Dating #4
It's hard to believe that I still dream of them, the early women of my life. They were so kind and beautiful and the relationships that I had felt so large in my life. However, that time has long past and the dreams in my head created stories that didn't really happen. They keep an idea or an emotion but that's not any of them. They are their own people and there is good reason for the parting.
Now, I feel that I could be moving forward and boldly facing the harsh criticism of the world. I look for fate and encounters better than the opportunities I create out of desperation. But oftentimes these times arrive when I feel unprepared and a cowardice rationalizes itself with manners.

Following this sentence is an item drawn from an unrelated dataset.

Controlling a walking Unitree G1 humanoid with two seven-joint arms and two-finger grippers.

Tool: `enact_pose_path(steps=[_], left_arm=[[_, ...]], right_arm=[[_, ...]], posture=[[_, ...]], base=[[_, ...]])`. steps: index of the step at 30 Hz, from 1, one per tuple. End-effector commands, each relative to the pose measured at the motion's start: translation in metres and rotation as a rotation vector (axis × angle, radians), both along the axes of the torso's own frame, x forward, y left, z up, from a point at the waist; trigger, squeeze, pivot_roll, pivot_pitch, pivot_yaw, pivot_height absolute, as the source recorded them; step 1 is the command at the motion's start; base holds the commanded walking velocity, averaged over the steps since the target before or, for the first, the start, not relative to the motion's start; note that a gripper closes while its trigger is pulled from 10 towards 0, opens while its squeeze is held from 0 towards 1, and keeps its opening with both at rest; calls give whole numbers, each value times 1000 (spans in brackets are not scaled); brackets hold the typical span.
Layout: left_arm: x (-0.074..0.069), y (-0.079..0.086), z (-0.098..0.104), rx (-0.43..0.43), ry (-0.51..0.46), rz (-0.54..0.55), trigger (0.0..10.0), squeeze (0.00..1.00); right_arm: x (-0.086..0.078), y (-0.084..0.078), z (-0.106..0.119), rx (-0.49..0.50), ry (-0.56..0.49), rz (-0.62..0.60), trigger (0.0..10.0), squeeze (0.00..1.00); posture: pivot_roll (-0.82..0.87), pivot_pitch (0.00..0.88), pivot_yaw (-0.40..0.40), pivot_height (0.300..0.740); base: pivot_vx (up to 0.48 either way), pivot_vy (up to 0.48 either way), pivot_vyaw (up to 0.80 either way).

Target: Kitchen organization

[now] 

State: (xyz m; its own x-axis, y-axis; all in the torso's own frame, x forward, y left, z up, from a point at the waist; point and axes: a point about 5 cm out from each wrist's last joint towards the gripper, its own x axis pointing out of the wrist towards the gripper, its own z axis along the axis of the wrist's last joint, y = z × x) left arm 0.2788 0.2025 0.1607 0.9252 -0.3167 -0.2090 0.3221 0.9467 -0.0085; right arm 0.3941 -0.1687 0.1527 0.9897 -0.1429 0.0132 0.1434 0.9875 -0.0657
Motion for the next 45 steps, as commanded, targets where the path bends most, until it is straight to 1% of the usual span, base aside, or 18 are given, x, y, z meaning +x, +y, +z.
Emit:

Should I risk it even when it seems improper today to just seek out relationships? Is it okay for me to be vulnerable and face the modern world that has hated men and planted seeds of fear in both sexes?
I've only known genuineness and comfort in private and I've always seen public confessions as a thing to fear, but I am not young and the time to innocently make mistakes has passed me by. But I do want a partner that I can cherish and take solace in. I want to introduce someone to my mother and father.
Modern or traditional, liberal or conservative, I won't let these times get to me. I know God has built me up to be a good person worthy of love. When the time comes, I will shower her with so much love that she wonders how I haven't had a partner and why we haven't met earlier. God will send me just as God will send her. He is all the validation I need. We can grow stronger in Him.